Context
NovaMind builds recommendation and ranking models for a consumer marketplace. Today, feature generation and training data assembly run as separate daily batch jobs on S3, which causes stale features, inconsistent labels, and frequent train/serve skew when models are retrained.
You need to design a production-grade data pipeline that supports both batch retraining and near-real-time feature updates for AI models, while preserving lineage, quality checks, and reproducibility.
Scale Requirements
- Sources: application PostgreSQL CDC, mobile/web event streams, and third-party catalog feeds
- Throughput: 180K events/sec peak, 35K events/sec average
- Daily volume: ~6 TB raw JSON/Avro per day
- Latency: online features available in < 2 minutes; batch training dataset ready by 6 AM UTC
- Retention: raw data 180 days, curated features 2 years, training snapshots 1 year
- Model cadence: 12 model retrains/day across ranking, fraud, and personalization use cases
Requirements
- Ingest CDC and event data with ordered, replayable delivery for downstream feature computation.

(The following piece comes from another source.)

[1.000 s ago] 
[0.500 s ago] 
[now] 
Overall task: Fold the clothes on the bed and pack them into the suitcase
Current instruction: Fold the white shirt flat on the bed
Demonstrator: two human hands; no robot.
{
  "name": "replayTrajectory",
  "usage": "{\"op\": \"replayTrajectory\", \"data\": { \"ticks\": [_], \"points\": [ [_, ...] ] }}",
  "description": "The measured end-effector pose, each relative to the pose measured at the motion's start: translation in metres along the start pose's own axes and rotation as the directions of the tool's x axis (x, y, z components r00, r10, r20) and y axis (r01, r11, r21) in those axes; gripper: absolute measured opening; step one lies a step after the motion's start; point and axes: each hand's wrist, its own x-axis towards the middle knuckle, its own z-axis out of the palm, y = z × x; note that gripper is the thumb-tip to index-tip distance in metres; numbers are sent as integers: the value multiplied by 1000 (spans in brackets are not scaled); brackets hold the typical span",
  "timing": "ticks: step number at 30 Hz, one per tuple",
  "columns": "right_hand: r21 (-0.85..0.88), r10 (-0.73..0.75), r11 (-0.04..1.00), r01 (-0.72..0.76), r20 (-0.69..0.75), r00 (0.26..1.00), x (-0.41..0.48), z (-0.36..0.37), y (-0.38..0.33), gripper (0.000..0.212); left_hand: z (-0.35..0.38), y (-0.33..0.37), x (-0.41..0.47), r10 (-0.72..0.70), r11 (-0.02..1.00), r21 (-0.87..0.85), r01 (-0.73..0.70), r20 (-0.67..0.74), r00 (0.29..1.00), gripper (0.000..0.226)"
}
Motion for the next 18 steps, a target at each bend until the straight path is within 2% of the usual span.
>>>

- Build a unified pipeline for batch and streaming transformations so feature definitions are consistent across training and serving.
- Implement schema validation, deduplication, late-arrival handling, and data quality checks before data reaches feature tables.
- Produce versioned training datasets with point-in-time correct joins to avoid label leakage.
- Orchestrate retraining dependencies across ingestion, transformation, validation, and dataset publication.
- Provide monitoring for freshness, completeness, cost, and pipeline failures.
- Support backfills for 90 days without corrupting current production tables.
Constraints
- Infrastructure must stay on AWS and use the existing S3 data lake.
- Team has strong SQL/Airflow experience but limited Flink expertise.
- Incremental platform budget is capped at $40K/month.
- PII must be encrypted at rest and deleted within 30 days of user deletion requests.
- Downstream ML teams require reproducible datasets and immutable snapshot references for audits.